— Что тебе нужно? — спросила Лайла, когда ее посетительница вошла в комнату для свиданий. Она стояла спиной к ней, глядя в окно.
— Я видела открытки, — сказала Фальк. Она села, достала их из сумочки и разложила на столе. Заключенная стояла неподвижно, и солнце просвечивало сквозь ее коротко подстриженные волосы, так что кожа ее головы была хорошо видна.
— Их не должны были хранить. Я ясно просила их выбросить, — произнесла она тихо.
Тон у нее был не сердитый, а скорее обреченный, и Эрике даже почудился в нем призвук облегчения.
— Их не выбросили. И мне кажется, ты знаешь, кто их послал и зачем, — сказала она Ковальской.
— Я догадывалась, что ты рано или поздно что-то учуешь. Наверное, в глубине души я даже на это надеялась. — Лайла повернулась и медленно опустилась на стул напротив писательницы. Некоторое время она сидела неподвижно, разглядывая свои руки, лежавшие на столе.
— Ты не решалась рассказать, потому что открытки были скрытой угрозой. В них содержался посыл, который могла понять только ты. Так? — спросила Фальк.
— Да. Да и кто бы мне поверил? — Ковальская пожала плечами, и ее руки чуть заметно задрожали. — Я вынуждена была защищать то единственное, что у меня осталось. Единственное, что для меня еще имеет значение.
Она подняла свои холодные голубые глаза и посмотрела на Эрику.
— Ты ведь тоже это знаешь, не так ли? — добавила она.
— Петер жив, и у тебя есть основания полагать, что он в опасности, да? И именно его ты пытаешься защитить? Да, я догадалась, — подтвердила ее мысли посетительница. — И мне кажется, что вы с сестрой куда ближе друг другу, чем стараетесь показать. А разрыв отношений между вами — всего лишь дымовая завеса, чтобы скрыть, что она забрала к себе Петера, когда умерла ваша мать. — Эрика улыбнулась. — В одной из наших бесед ты упомянула, что твой сын шепелявил, а когда я звонила твоей сестре, мне ответил мужчина, который представился как ее сын. Он тоже шепелявил — поначалу мне показалось, что это легкий испанский акцент. Прошло немало времени, прежде чем я это связала — и то наугад.
— Какой у него был голос? — спросила заключенная.

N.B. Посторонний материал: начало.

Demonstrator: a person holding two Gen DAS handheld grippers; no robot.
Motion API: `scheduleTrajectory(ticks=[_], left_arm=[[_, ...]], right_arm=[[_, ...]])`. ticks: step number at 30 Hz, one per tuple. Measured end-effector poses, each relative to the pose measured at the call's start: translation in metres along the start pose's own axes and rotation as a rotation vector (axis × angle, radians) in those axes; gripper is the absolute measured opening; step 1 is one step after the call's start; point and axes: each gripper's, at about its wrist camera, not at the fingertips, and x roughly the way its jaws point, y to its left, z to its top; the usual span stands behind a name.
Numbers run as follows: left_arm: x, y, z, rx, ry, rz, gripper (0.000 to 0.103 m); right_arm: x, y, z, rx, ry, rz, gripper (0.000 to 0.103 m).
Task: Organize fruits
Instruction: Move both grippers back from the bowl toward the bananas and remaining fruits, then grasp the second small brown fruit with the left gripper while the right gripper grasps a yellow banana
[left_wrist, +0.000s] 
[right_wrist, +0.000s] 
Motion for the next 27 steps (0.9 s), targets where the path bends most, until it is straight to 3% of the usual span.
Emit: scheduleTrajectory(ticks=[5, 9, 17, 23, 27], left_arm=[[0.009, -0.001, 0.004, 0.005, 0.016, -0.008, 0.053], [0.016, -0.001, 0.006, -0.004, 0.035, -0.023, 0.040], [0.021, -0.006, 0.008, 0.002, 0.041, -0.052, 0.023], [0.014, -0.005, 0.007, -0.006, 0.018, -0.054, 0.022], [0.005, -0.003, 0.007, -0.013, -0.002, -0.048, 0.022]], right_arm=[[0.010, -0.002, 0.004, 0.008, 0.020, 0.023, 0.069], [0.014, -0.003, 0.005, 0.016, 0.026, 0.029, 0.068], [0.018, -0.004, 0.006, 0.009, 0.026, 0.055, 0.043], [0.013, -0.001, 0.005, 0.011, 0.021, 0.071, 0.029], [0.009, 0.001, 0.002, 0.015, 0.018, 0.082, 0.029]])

Сердце у Эрики сжалось, когда она осознала, что Лайла все эти годы не видела сына и не разговаривала с ним. Повинуясь внезапному чувству, она положила ладонь на руку Ковальской:
— Он показался мне очень приятным и симпатичным. А на заднем плане я слышала голоса его детей.

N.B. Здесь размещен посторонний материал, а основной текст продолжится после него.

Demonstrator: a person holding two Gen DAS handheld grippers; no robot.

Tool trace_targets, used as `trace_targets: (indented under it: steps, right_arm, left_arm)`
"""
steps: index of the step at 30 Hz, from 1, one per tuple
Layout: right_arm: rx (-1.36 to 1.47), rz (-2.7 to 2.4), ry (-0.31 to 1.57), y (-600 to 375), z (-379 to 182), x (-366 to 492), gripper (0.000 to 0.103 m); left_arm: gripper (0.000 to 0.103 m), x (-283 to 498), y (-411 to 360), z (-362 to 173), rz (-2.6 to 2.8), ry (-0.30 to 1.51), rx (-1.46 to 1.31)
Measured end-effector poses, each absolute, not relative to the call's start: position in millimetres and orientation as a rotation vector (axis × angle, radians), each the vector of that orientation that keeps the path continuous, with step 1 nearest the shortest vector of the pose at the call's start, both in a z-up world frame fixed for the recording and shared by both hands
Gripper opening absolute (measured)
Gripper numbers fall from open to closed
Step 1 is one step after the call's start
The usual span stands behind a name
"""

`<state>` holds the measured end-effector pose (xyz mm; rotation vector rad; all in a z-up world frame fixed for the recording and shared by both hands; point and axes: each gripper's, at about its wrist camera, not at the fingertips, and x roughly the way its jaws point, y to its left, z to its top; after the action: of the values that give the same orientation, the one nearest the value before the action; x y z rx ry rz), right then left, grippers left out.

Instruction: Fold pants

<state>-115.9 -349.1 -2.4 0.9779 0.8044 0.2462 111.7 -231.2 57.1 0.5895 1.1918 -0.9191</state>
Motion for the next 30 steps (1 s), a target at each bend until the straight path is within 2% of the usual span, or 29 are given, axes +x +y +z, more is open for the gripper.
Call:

Лайла кивнула, не отдернув руку. Глаза ее увлажнились, и писательница увидела, что она борется со слезами.
— Он вернулся домой и нашел бабушку, мою мать, убитой. Он догадался, кто это сделал, и понял, что ему самому угрожает опасность. Тогда он связался с моей сестрой, которая помогла ему перебраться в Испанию. С тех пор она воспитывала его как собственного сына, — вздохнула Лайла.